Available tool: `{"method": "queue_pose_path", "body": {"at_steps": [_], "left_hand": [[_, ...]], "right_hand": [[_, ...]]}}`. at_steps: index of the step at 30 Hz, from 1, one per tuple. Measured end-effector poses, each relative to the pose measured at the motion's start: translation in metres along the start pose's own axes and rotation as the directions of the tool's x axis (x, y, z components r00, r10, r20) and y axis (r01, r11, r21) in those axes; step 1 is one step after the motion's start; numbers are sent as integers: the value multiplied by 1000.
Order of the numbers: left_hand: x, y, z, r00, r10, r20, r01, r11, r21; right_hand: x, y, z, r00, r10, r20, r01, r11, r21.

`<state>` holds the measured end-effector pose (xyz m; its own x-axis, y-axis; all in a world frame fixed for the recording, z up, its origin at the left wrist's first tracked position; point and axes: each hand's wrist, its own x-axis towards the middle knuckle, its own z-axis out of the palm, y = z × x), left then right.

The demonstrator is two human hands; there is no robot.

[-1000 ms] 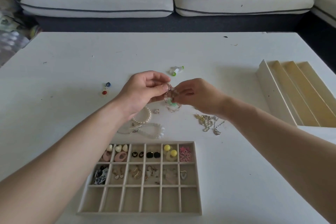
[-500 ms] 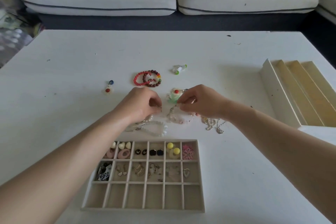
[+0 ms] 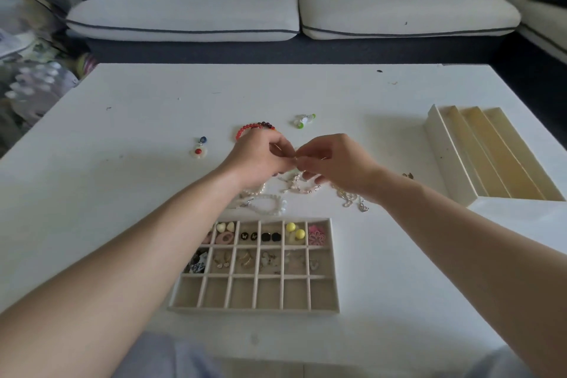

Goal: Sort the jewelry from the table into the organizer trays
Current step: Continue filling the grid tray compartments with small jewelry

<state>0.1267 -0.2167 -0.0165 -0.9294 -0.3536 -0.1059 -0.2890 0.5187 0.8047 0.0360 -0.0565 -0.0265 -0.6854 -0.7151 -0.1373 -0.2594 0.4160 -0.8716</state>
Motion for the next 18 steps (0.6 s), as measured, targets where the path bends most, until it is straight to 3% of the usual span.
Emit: {"method": "queue_pose_path", "body": {"at_steps": [3, 7, 10, 12, 14, 16, 18], "left_hand": [[-25, 15, 2, 999, -32, -18, 28, 983, -181], [-59, 33, 5, 997, -75, -26, 64, 951, -304], [-81, 38, 11, 996, -94, -3, 88, 939, -334], [-91, 34, 16, 997, -80, -9, 75, 964, -253], [-98, 25, 21, 999, -37, -20, 37, 999, -18], [-106, 15, 27, 1000, 2, 23, -6, 977, 214], [-114, 5, 31, 995, 18, 102, -52, 940, 338]], "right_hand": [[-21, -9, -4, 998, 13, -64, -6, 994, 111], [-53, -18, -9, 999, 49, 12, -51, 959, 279], [-71, -21, -11, 994, 98, 41, -106, 950, 293], [-79, -19, -10, 991, 123, 55, -133, 965, 227], [-83, -14, -6, 988, 141, 66, -147, 983, 106], [-86, -8, -1, 984, 153, 94, -146, 986, -76], [-90, -2, 4, 979, 173, 110, -144, 962, -231]]}}
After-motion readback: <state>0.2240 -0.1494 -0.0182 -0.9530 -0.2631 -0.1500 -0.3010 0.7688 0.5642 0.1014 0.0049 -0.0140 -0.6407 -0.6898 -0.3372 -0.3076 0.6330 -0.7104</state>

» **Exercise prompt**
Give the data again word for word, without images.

» **Response area**
Available tool: `{"method": "queue_pose_path", "body": {"at_steps": [_], "left_hand": [[_, ...]], "right_hand": [[_, ...]]}}`. at_steps: index of the step at 30 Hz, from 1, one per tuple. Measured end-effector poses, each relative to the pose measured at the motion's start: translation in metres along the start pose's own axes and rotation as the directions of the tool's x axis (x, y, z components r00, r10, r20) and y axis (r01, r11, r21) in those axes; step 1 is one step after the motion's start; numbers are sent as integers: the value multiplied by 1000.
Order of the numbers: left_hand: x, y, z, r00, r10, r20, r01, r11, r21; right_hand: x, y, z, r00, r10, r20, r01, r11, r21.

`<state>` holds the measured end-effector pose (xyz m; its own x-axis, y-axis; all in a world frame fixed for the recording, z up, its origin at the left wrist's first tracked position; point and axes: each hand's wrist, its own x-axis towards the middle knuckle, its own z-axis out of the palm, y = z × x), left then right.

The demonstrator is two human hands; there is no robot.

[-1000 ms] 
[-500 ms] 
[+0 ms] 

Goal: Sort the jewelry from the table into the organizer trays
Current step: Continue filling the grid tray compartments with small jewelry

<state>0.1267 -0.2167 -0.0165 -0.9294 -0.3536 -0.1059 -0.2890 0.5187 0.8047 0.0360 -0.0565 -0.0265 -0.6854 -0.7151 -0.1373 -0.2594 0.4160 -0.8716</state>
Motion for the next 18 steps (0.6 s), as measured, targets where the path bends most, until it is straight to 3% of the usual span.
Emit: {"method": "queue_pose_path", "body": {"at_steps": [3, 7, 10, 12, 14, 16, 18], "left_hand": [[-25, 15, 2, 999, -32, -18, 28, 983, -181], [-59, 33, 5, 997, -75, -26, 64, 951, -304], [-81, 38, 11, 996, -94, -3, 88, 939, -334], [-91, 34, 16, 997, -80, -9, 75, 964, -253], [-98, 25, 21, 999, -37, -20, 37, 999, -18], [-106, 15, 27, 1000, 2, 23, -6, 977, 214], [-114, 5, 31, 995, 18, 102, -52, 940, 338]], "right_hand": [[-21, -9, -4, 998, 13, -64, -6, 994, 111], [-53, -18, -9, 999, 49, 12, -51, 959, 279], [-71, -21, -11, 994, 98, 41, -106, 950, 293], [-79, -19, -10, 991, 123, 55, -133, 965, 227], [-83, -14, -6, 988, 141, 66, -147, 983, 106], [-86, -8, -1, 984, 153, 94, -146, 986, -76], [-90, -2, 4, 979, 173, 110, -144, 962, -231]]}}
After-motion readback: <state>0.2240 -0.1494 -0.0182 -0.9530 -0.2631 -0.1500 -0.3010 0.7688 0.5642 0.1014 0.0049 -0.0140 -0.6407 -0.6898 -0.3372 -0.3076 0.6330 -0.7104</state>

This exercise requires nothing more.